What to produce: Leave the pictures in the listing below aside and reproduce exactly the lines starting with the one with "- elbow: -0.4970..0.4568" and going on through the one with "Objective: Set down", both ends included.

Record excerpts:
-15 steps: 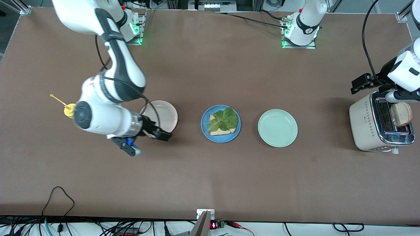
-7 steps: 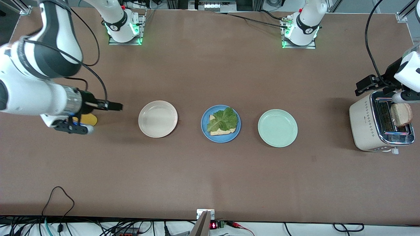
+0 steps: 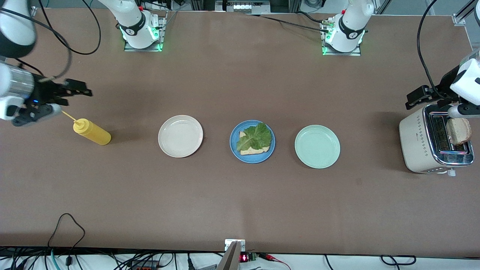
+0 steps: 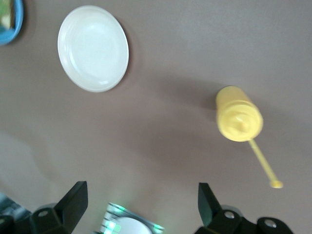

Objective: Make sandwich in blue plate with both arms

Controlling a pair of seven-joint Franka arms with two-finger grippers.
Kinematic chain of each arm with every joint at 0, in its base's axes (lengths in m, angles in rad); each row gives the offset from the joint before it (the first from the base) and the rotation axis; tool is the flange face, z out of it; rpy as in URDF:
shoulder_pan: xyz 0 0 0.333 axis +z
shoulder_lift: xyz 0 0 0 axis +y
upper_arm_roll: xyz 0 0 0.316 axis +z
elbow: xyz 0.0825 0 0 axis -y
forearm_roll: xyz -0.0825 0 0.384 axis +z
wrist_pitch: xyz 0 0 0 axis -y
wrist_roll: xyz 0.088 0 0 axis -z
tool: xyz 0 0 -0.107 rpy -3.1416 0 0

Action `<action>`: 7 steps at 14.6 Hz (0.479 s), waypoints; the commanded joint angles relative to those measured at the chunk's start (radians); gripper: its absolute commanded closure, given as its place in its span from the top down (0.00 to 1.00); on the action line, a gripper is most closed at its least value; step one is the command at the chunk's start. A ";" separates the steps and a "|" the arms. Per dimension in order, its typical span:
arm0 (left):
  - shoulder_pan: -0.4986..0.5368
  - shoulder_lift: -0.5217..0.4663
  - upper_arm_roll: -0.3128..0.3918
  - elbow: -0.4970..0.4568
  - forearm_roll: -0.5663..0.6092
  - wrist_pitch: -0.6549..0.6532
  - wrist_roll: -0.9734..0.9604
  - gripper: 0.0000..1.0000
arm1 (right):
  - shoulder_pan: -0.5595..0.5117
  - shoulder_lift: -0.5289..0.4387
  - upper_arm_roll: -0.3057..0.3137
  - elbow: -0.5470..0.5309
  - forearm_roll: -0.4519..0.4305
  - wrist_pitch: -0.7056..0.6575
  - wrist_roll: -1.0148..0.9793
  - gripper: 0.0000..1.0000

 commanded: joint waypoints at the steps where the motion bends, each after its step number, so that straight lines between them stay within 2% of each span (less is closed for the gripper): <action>1: 0.004 0.001 -0.003 0.012 -0.018 0.005 0.008 1.00 | -0.118 -0.050 0.028 -0.055 0.003 0.028 -0.285 1.00; 7: 0.007 0.002 -0.003 0.001 -0.019 0.020 0.008 1.00 | -0.324 0.005 0.028 -0.093 0.101 0.147 -0.862 1.00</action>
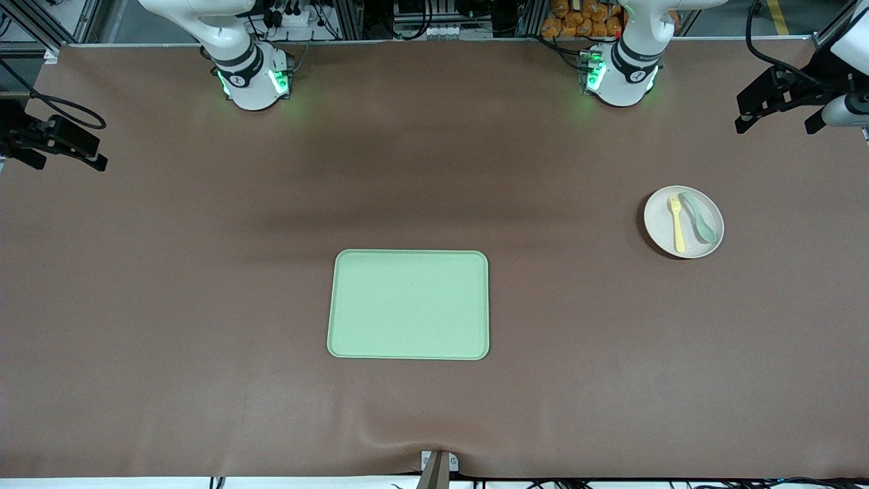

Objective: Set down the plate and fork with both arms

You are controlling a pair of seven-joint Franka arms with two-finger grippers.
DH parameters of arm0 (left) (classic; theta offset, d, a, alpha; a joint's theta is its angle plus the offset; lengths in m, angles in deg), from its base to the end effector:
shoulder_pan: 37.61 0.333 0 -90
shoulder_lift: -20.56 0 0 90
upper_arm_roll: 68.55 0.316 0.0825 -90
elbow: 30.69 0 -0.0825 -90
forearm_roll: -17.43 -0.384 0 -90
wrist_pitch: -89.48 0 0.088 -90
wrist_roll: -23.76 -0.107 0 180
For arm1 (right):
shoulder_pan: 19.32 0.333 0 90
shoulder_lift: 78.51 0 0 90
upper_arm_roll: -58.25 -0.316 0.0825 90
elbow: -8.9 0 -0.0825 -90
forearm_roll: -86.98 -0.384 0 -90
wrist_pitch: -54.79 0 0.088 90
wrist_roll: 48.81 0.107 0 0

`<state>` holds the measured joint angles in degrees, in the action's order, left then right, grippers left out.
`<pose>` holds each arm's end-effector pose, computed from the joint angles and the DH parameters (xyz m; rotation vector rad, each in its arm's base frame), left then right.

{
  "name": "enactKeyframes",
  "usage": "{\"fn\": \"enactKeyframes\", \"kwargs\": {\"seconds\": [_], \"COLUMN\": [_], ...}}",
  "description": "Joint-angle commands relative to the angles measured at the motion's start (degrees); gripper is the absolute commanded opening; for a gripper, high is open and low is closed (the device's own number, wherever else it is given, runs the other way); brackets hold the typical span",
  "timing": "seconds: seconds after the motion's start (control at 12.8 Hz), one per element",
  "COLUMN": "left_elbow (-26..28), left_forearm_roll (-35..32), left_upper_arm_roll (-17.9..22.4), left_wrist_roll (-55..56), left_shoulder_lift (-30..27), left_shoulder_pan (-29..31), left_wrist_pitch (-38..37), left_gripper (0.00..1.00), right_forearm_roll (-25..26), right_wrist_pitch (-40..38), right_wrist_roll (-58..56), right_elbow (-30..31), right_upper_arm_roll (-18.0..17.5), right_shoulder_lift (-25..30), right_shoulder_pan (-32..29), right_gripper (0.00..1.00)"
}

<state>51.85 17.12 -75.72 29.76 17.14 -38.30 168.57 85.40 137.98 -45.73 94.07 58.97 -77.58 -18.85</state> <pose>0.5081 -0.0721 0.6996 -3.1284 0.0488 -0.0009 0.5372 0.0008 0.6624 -3.1131 0.0858 0.0296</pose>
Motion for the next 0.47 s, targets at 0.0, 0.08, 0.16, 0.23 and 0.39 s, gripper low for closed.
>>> {"fn": "enactKeyframes", "kwargs": {"seconds": [0.0, 0.08, 0.16, 0.23, 0.39], "left_elbow": [-0.71, -0.71, -0.71, -0.71, -0.71], "left_forearm_roll": [0.92, 0.92, 0.92, 0.92, 0.92], "left_upper_arm_roll": [-0.21, -0.13, -0.04, 0.05, 0.31], "left_wrist_roll": [-2.39, -2.32, -2.06, -1.97, -1.79], "left_shoulder_lift": [-0.27, -0.19, -0.19, -0.19, -0.1], "left_shoulder_pan": [0.6, 0.51, 0.6, 0.6, 0.6], "left_wrist_pitch": [0.02, 0.02, 0.02, -0.07, -0.07], "left_gripper": [1.0, 1.0, 1.0, 1.0, 1.0], "right_forearm_roll": [-1.14, -1.06, -1.06, -1.06, -1.06], "right_wrist_pitch": [0.03, -0.05, 0.03, 0.03, 0.03], "right_wrist_roll": [-0.79, -0.79, -0.79, -0.79, -0.79], "right_elbow": [0.35, 0.35, 0.35, 0.35, 0.35], "right_upper_arm_roll": [-0.55, -0.55, -0.55, -0.55, -0.55], "right_shoulder_lift": [0.47, 0.47, 0.47, 0.47, 0.47], "right_shoulder_pan": [-1.17, -1.17, -1.17, -1.17, -1.17], "right_gripper": [1.0, 1.0, 1.0, 1.0, 1.0]}}
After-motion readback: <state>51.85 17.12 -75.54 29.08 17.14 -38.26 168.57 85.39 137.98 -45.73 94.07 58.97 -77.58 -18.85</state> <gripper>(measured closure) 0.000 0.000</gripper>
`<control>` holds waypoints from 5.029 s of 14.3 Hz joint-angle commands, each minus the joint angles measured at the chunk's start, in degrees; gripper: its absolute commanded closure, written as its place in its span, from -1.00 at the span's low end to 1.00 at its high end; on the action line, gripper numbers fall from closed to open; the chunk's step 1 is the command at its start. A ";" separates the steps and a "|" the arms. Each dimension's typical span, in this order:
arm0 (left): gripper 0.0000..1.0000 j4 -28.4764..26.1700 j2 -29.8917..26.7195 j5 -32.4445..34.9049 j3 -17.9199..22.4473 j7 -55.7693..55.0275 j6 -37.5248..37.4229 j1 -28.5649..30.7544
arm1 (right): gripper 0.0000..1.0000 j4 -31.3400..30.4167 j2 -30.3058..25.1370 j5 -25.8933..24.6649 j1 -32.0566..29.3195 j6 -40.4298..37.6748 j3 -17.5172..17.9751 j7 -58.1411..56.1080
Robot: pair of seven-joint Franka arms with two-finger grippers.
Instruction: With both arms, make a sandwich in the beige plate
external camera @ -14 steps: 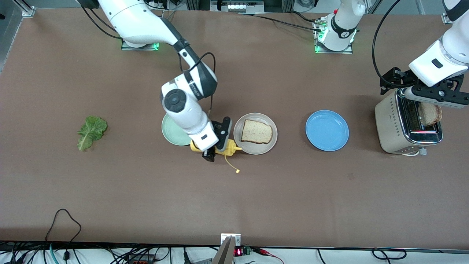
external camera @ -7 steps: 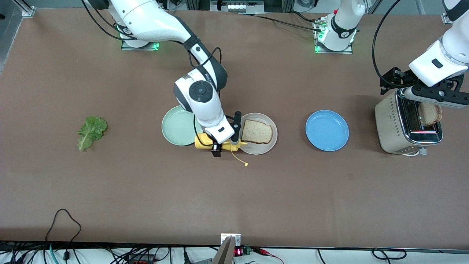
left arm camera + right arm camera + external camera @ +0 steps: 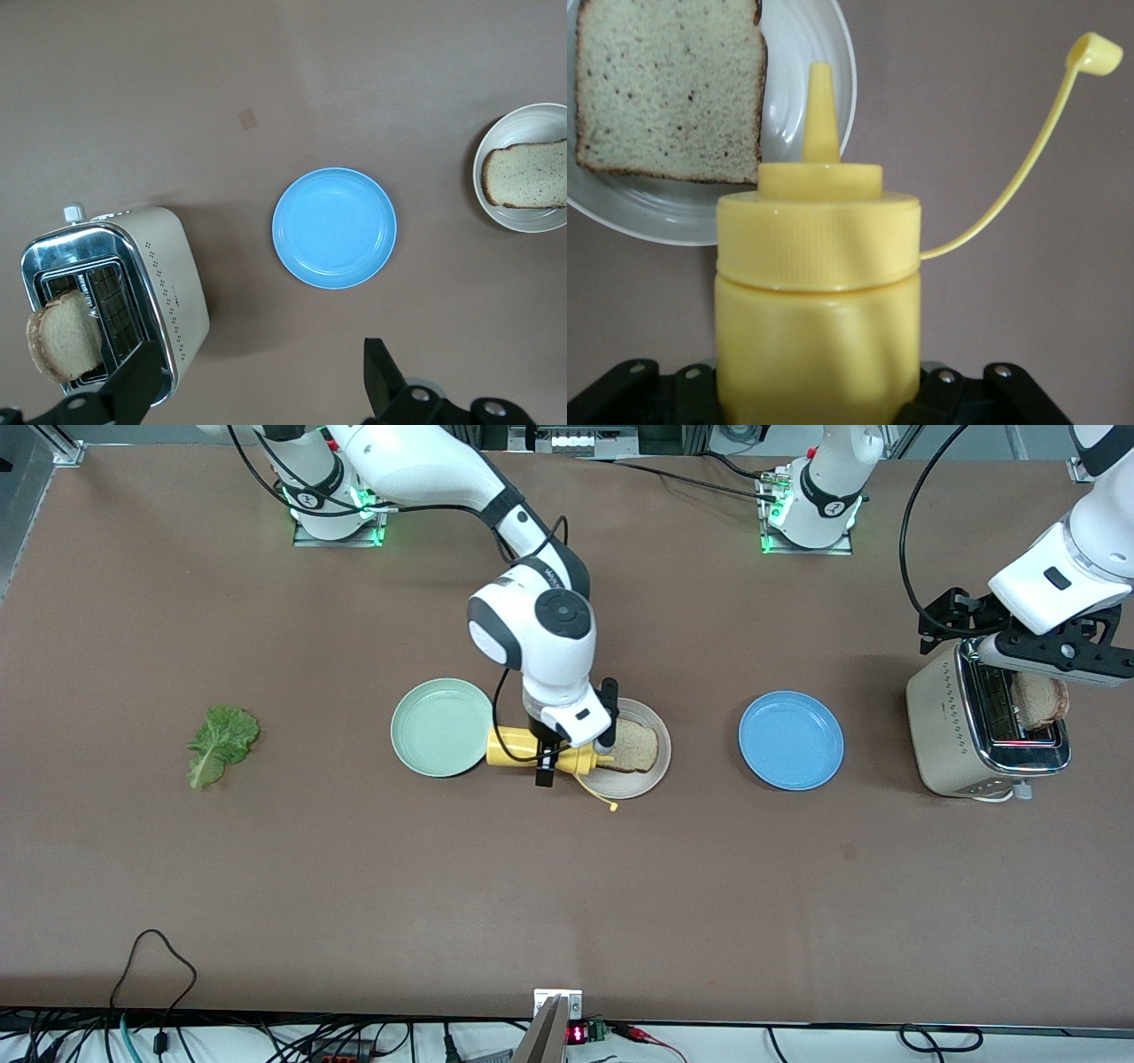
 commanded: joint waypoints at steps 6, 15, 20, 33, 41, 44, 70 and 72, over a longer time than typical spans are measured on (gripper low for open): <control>-1.00 0.93 0.48 -0.12 -0.14 -0.24 -0.14 0.34 | 0.27 6.70 4.67 -13.11 5.85 -10.06 -1.92 2.09; -1.00 0.93 0.48 -0.12 -0.14 -0.24 -0.06 0.43 | 0.26 7.59 7.23 -16.02 7.70 -9.97 -2.45 4.99; -1.00 1.01 0.48 -0.12 -0.13 -0.24 0.03 0.43 | 0.26 7.68 3.73 -10.60 4.03 -10.59 -2.46 5.19; -1.00 0.93 0.57 -0.20 -0.05 -0.33 0.21 0.43 | 0.25 3.66 -12.36 50.72 -29.01 -21.30 -1.84 -42.42; -1.00 0.93 0.57 -0.12 -0.05 -0.24 0.03 0.43 | 0.24 -24.55 -19.05 82.05 -44.14 -30.88 -1.93 -79.77; -1.00 0.93 0.57 -0.12 -0.14 -0.15 0.03 0.43 | 0.24 -33.08 -18.87 86.19 -47.83 -34.75 -1.84 -93.48; -1.00 0.93 1.18 -0.12 0.39 0.29 0.56 1.49 | -1.00 -36.80 -2.79 88.23 -56.90 -46.89 -4.37 -120.17; -1.00 0.93 1.18 -0.12 0.39 0.29 0.47 1.49 | -1.00 -35.75 -2.88 86.03 -57.07 -47.33 -5.70 -119.81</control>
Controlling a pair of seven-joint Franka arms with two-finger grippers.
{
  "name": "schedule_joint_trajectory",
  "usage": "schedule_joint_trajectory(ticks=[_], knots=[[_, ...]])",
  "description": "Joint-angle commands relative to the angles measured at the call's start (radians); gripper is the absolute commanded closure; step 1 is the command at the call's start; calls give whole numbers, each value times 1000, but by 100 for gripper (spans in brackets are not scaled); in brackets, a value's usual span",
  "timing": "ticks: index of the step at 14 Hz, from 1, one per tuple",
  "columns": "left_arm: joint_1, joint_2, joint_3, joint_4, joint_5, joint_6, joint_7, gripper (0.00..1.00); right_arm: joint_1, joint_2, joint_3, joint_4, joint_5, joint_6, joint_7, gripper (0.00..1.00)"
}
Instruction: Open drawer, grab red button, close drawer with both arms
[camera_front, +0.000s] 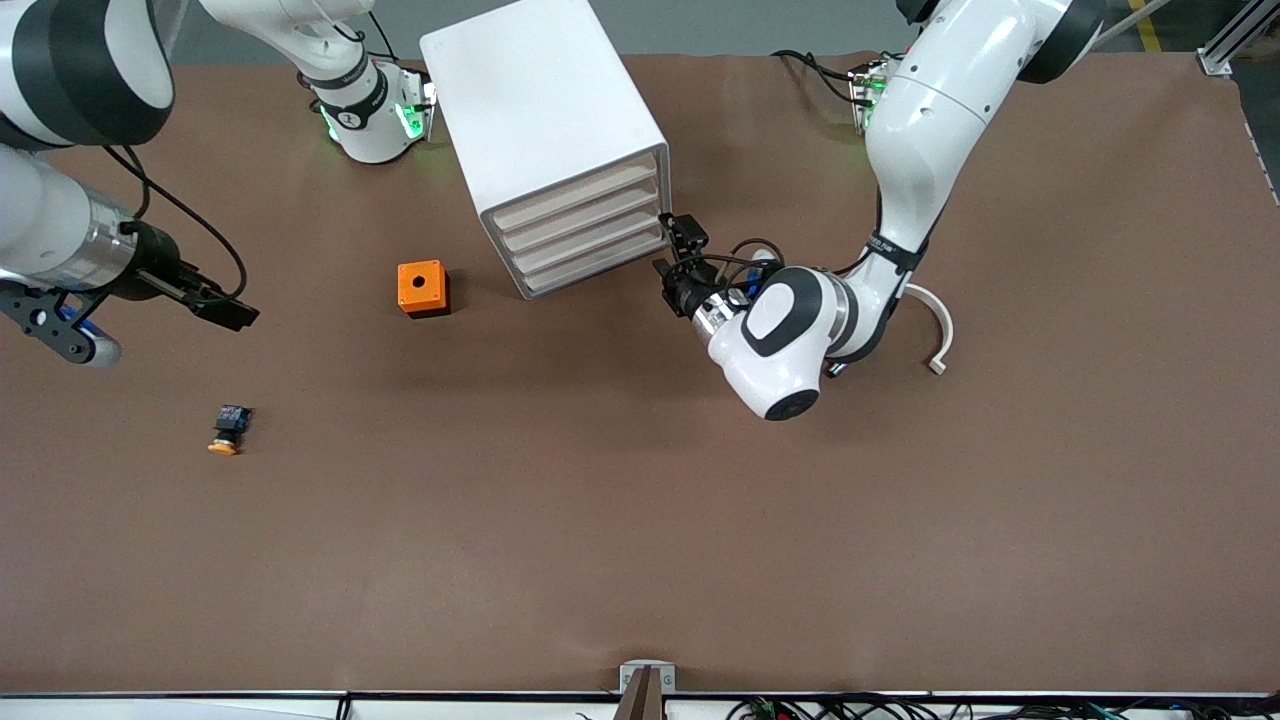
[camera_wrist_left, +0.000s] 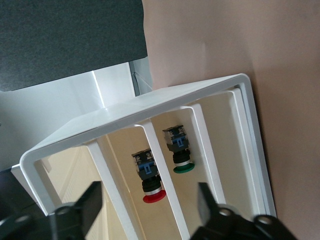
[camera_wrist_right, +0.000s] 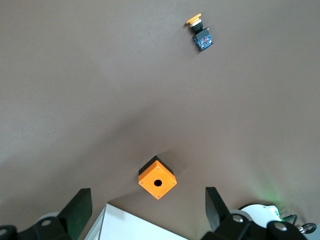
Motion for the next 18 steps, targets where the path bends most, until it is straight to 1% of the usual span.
schedule_joint_trajectory(ticks=[1, 3, 12, 18], knots=[[-15, 38, 2, 26, -29, -17, -34, 52, 22, -4, -6, -1, 10, -2, 54, 0], [-30, 46, 2, 26, -28, -16, -42, 54, 37, -5, -6, -10, 10, -2, 78, 0], [-91, 84, -1, 12, -35, -19, -76, 54, 92, -5, -8, -27, 10, 15, 193, 0], [-93, 87, -37, -10, -35, -65, -103, 54, 135, -5, -8, -38, 9, 42, 266, 0]])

Reply to the task:
  - elbow: -0.4970..0.4568
  - forearm_roll: -0.5663..0.6092
  - wrist_pitch: -0.6549..0.6532
  - wrist_roll: -0.9734..0.9604
  - gripper: 0.0000..1.0000
arm1 (right):
  - shoulder_pan: -0.5595..0.5117
  - shoulder_lift: -0.5289..0.4387
  - upper_arm_roll: -0.3057..0.3137
  - elbow: -0.5470..0.5309
  - forearm_roll: -0.4519..0.4305
  - wrist_pitch: -0.7056..0.6575
  - wrist_roll: -1.0148..0.9793
  - gripper: 0.0000..1.0000

 commanded: joint waypoints at the steps where the motion bends, each after its step number, so that straight lines between them stay within 2% of each span (less is closed for the gripper): <action>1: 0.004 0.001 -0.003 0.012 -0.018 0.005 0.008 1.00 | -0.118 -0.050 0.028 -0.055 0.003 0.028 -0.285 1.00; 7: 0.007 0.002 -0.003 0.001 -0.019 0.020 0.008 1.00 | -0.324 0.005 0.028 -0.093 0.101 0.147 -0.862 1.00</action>

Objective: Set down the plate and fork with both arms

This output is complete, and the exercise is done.